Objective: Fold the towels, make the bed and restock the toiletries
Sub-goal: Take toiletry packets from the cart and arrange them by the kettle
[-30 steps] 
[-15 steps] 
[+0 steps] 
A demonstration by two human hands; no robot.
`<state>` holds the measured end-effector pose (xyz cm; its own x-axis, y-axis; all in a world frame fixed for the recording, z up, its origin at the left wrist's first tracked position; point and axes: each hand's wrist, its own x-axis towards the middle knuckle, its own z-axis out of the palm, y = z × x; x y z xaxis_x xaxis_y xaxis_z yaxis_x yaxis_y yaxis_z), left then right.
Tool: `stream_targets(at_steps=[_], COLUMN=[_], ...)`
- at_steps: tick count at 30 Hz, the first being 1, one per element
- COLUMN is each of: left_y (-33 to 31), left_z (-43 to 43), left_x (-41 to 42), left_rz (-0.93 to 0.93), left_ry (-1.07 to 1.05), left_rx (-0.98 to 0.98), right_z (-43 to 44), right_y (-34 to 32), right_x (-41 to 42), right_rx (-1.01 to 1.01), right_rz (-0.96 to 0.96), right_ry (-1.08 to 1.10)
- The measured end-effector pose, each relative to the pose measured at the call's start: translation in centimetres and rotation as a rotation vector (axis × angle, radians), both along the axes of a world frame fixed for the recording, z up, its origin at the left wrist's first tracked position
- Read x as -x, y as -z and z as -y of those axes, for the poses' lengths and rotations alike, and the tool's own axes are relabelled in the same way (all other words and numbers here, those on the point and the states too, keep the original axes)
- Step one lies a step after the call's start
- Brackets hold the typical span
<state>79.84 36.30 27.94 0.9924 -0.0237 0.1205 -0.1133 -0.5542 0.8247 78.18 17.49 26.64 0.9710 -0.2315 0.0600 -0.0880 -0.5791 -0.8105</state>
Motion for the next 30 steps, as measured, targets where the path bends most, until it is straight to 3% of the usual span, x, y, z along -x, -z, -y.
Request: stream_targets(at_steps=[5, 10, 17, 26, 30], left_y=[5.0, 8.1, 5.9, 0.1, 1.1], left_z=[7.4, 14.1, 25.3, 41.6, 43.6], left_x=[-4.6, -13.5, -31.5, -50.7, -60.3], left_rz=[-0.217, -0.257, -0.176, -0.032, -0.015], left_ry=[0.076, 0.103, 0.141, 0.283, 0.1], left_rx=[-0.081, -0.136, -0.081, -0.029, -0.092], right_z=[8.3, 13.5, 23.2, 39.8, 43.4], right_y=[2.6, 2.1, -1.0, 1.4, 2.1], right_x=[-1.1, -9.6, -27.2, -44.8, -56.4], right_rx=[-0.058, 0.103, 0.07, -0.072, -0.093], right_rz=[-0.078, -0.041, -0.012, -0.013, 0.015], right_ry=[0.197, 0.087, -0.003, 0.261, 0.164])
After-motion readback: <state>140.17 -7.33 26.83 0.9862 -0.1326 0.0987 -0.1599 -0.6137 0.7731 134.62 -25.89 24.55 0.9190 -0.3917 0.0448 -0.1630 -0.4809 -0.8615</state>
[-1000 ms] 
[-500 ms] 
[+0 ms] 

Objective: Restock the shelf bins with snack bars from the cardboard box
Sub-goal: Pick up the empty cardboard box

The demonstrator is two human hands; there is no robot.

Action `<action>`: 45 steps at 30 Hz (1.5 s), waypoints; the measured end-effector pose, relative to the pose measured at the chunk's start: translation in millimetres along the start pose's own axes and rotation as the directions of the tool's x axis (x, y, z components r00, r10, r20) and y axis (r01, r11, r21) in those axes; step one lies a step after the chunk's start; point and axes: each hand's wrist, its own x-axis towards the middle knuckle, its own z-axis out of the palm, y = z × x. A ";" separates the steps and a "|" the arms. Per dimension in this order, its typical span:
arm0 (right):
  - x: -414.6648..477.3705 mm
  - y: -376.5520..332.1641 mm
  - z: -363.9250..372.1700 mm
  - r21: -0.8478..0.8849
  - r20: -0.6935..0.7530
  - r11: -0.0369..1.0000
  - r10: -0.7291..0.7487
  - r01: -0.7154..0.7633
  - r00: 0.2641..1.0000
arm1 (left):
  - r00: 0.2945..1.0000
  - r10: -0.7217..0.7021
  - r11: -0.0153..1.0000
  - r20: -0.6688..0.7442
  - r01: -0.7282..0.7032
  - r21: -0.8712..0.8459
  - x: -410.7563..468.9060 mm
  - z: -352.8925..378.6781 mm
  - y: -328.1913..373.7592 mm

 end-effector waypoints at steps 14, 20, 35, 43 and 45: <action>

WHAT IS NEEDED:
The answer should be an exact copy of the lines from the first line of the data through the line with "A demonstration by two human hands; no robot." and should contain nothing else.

TASK ANSWER:
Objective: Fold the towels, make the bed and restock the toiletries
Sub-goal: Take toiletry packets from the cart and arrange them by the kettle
[-30 steps] 
[-15 steps] 
[+0 steps] 
A demonstration by two human hands; no robot.

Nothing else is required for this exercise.